In certain embodiments, the H1R-blocking agent is not co-administered with a second active agent that is a dithiocarbamate disulfide derivative; substituted 1,4-dihydropyridine bradykinin antagonist; heteroaryl substituted 1,4-dihydropyridine bradykinin antagonist; LTB-receptor antagonist comprising a disubstituted phenyl-benzamidine derivative; or a small molecule antagonist of chemokine receptor CCR1.

In yet other embodiments, the H1R-blocking agent is co-administered with a second active agent. The second active agent can be, for example, a self-vector that includes a polynucleotide encoding a self-polypeptide associated with the autoimmune disease for which treatment or prevention is sought; an immunomodulatory protein; or a vector encoding an immunomodulatory protein. In certain embodiments, the self-vector and the vector encoding an immunomodulatory protein are co-administered.

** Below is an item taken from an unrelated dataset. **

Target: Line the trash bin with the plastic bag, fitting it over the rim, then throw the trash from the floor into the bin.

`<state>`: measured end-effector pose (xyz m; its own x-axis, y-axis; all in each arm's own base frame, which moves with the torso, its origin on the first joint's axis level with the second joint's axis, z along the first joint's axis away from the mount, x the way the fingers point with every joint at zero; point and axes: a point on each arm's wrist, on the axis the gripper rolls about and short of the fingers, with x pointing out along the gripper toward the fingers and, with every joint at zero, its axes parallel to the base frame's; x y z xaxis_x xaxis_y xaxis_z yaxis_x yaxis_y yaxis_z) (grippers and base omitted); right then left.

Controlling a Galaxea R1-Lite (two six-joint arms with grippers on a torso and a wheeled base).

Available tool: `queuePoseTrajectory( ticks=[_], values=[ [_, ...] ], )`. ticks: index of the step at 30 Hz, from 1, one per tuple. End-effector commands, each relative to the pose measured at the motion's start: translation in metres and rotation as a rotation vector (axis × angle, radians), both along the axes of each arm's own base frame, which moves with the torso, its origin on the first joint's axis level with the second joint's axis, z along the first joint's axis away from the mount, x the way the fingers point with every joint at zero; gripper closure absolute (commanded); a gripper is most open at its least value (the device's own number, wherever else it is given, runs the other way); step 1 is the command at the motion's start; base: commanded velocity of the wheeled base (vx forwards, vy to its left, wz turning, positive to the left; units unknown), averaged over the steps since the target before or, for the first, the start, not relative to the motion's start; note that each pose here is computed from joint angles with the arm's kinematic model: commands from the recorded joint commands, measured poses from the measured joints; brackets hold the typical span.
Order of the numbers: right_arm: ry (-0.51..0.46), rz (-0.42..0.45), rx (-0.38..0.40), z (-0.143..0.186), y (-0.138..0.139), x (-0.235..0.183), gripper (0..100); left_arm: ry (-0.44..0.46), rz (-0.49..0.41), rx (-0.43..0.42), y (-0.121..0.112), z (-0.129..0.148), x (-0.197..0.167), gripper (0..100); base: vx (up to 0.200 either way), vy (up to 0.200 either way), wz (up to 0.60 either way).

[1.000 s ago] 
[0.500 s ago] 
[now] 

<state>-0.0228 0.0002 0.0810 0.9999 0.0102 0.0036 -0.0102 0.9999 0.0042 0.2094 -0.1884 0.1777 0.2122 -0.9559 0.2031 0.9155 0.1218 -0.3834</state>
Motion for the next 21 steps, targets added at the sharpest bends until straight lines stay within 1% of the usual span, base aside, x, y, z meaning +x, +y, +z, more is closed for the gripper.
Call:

Immunomodulatory proteins suitable for use according to the methods of the present invention include, for example, cytokines or chemokines. In certain embodiments, the immunomodulatory protein is a cytokine that is IL-4, IL-10, or IL-13.

Further, where the second active agent is a self-vector, an immune modulatory sequence can optionally be co-administered to the subject. The immune modulatory sequence can be, for example, 5′-Purine-Pyrimidine-[X]-[Y]-Pyrimidine-Pyrimidine-3′ or 5′-Purine-Purine-[X]-[Y]-Pyrimidine-Pyrimidine-3′, wherein X and Y are any naturally occurring or synthetic nucleotide, except that X and Y cannot be cytosine-guanine.

In addition, in embodiments where the second active agent is a self-vector and the autoimmune disease is multiple sclerosis, the self-polypeptide can be, for example, myelin basic protein (MBP), proteolipid protein (PLP), myelin associated glycoprotein (MAG), cyclic nucleotide phosphodiesterase (CNPase), myelin-associated oligodendrocytic basic protein (MBOP), myelin oligodendrocyte protein (MOG), or alpha-B crystalline. Where the autoimmune disease is insulin dependent diabetes mellitus, the self-polypeptide can be, for example, insulin, insulin B chain, preproinsulin, proinsulin, glutamic acid decarboxylase 65 kDa and 67 kDa forms, tyrosine phosphatase IA2 or IA-2b, carboxypeptidase H, heat shock proteins, glima 38, islet cell antigen 69 kDa, p52, or islet cell glucose transporter (GLUT 2).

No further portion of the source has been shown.